Take the entries below and print, exactly, the stretch from the line containing "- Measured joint" through the line containing "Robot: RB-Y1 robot", both included.

▶ [DATA PROVIDED]:
————————

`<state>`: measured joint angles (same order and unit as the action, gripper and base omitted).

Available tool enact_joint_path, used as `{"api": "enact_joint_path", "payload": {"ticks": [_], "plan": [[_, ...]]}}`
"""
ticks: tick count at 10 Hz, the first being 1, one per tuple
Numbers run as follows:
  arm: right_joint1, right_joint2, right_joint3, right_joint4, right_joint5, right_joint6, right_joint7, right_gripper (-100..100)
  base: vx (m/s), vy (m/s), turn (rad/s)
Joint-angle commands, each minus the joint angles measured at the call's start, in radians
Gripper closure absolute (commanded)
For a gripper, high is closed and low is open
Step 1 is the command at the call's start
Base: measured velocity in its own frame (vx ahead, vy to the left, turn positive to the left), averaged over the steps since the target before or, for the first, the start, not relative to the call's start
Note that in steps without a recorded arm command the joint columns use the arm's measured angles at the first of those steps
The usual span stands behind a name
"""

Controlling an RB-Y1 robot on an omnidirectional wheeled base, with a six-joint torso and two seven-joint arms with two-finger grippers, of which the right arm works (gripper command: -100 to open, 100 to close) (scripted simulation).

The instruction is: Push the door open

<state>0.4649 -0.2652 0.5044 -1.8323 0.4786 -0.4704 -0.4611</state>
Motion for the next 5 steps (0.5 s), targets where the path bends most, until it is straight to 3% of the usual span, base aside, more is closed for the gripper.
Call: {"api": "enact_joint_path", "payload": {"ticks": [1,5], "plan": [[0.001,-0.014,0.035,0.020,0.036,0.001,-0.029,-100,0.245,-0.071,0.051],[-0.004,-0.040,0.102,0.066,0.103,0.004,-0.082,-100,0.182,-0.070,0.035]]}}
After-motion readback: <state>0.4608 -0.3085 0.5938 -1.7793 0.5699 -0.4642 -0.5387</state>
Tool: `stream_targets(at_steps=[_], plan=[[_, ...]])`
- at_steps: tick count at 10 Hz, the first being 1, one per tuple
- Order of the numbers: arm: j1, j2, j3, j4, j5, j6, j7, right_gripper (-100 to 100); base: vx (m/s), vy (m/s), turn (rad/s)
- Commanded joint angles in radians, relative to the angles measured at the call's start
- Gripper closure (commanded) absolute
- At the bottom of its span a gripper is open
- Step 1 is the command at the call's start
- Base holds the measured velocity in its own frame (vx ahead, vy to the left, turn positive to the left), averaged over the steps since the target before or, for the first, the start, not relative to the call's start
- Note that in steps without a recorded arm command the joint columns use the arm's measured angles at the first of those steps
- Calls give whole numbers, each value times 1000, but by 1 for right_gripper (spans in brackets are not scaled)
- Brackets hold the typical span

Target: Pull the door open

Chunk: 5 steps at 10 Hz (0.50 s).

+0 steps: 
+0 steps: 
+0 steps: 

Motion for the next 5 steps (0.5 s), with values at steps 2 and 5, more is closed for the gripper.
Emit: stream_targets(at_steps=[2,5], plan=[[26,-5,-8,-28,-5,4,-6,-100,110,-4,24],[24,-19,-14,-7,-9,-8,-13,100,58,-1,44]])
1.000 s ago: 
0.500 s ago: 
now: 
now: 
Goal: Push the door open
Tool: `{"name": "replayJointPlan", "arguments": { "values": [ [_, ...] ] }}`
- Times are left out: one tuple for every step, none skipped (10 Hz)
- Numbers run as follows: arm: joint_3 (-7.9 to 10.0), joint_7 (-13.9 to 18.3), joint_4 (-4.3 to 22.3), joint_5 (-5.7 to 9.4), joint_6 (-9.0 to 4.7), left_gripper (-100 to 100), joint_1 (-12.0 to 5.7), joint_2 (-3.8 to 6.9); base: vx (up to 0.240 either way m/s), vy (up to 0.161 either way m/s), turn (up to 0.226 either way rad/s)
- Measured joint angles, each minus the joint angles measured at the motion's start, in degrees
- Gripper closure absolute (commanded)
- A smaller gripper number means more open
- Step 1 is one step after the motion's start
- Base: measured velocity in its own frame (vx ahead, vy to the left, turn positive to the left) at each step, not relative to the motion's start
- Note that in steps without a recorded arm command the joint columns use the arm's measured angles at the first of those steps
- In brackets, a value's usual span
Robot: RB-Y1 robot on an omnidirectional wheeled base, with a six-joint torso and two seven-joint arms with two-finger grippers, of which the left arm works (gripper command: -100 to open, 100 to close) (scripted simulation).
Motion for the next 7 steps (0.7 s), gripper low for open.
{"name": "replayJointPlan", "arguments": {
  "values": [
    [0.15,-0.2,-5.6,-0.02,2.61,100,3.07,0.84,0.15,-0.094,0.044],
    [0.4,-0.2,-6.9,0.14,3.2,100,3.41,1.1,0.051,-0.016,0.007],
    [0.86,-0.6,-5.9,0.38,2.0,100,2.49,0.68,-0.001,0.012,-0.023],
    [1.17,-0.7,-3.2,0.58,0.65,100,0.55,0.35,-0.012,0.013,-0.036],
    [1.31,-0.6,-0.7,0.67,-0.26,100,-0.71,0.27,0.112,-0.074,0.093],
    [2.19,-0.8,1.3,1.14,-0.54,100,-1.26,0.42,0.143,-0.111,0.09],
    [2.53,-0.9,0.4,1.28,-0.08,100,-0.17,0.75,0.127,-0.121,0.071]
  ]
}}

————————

▶ [WRITTEN ANSWER]:
- Measured joint angles, each minus the joint angles measured at the motion's start, in degrees
- Gripper closure absolute (commanded)
- A smaller gripper number means more open
- Step 1 is one step after the motion's start
- Base: measured velocity in its own frame (vx ahead, vy to the left, turn positive to the left) at each step, not relative to the motion's start
- Note that in steps without a recorded arm command the joint columns use the arm's measured angles at the first of those steps
- In brackets, a value's usual span
Robot: RB-Y1 robot on an omnidirectional wheeled base, with a six-joint torso and two seven-joint arms with two-finger grippers, of which the left arm works (gripper command: -100 to open, 100 to close) (scripted simulation).

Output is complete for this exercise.